_What the exercise asks_
Your answer must be an exact copy of the lines below, from the first through the one with "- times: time", with no pictures.
━━━ Provided data
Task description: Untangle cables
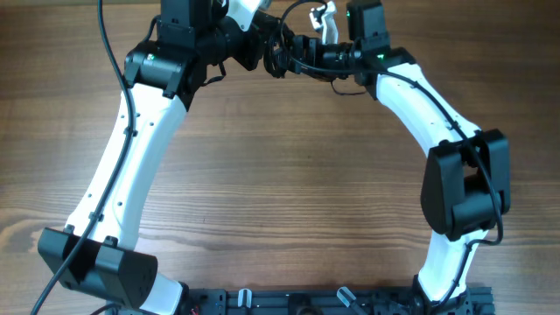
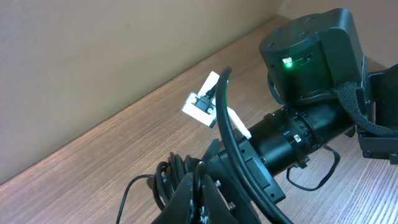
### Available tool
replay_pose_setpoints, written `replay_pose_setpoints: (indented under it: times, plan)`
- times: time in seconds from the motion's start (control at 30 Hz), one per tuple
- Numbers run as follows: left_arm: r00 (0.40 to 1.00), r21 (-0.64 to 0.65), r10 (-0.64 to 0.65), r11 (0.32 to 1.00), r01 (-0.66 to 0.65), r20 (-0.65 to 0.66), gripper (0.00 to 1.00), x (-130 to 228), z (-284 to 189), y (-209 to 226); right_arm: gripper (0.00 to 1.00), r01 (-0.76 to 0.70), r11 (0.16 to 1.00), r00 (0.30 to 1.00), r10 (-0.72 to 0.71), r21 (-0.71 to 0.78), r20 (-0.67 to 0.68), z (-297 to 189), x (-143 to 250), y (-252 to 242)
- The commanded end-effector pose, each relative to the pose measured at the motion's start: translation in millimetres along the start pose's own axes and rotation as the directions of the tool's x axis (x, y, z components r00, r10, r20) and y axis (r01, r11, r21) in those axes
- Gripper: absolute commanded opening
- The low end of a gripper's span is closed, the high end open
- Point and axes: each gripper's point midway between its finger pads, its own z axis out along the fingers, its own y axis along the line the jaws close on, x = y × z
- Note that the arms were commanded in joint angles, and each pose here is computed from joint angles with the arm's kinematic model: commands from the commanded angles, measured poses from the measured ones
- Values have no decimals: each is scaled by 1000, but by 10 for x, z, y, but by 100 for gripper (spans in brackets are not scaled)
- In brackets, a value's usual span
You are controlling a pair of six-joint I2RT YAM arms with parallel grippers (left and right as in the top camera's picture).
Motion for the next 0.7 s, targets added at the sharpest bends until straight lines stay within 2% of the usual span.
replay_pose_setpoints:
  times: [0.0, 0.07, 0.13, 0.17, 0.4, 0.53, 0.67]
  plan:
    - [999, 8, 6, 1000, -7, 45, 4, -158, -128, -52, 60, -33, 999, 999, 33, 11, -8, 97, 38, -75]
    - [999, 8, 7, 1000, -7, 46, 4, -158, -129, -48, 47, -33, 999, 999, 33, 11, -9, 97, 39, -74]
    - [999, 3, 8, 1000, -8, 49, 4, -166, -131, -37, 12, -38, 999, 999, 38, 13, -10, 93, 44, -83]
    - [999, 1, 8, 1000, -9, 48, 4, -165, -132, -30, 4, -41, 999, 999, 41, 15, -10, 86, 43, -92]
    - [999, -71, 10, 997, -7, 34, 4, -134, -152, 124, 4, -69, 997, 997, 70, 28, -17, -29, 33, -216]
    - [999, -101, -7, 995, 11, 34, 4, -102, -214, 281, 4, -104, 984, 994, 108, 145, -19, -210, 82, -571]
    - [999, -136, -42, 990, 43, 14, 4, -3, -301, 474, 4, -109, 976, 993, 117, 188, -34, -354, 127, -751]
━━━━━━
_Task answer_
Task description: Untangle cables
### Available tool
replay_pose_setpoints, written `replay_pose_setpoints: (indented under it: times, plan)`
- times: time in seconds from the motion's start (control at 30 Hz), one per tuple

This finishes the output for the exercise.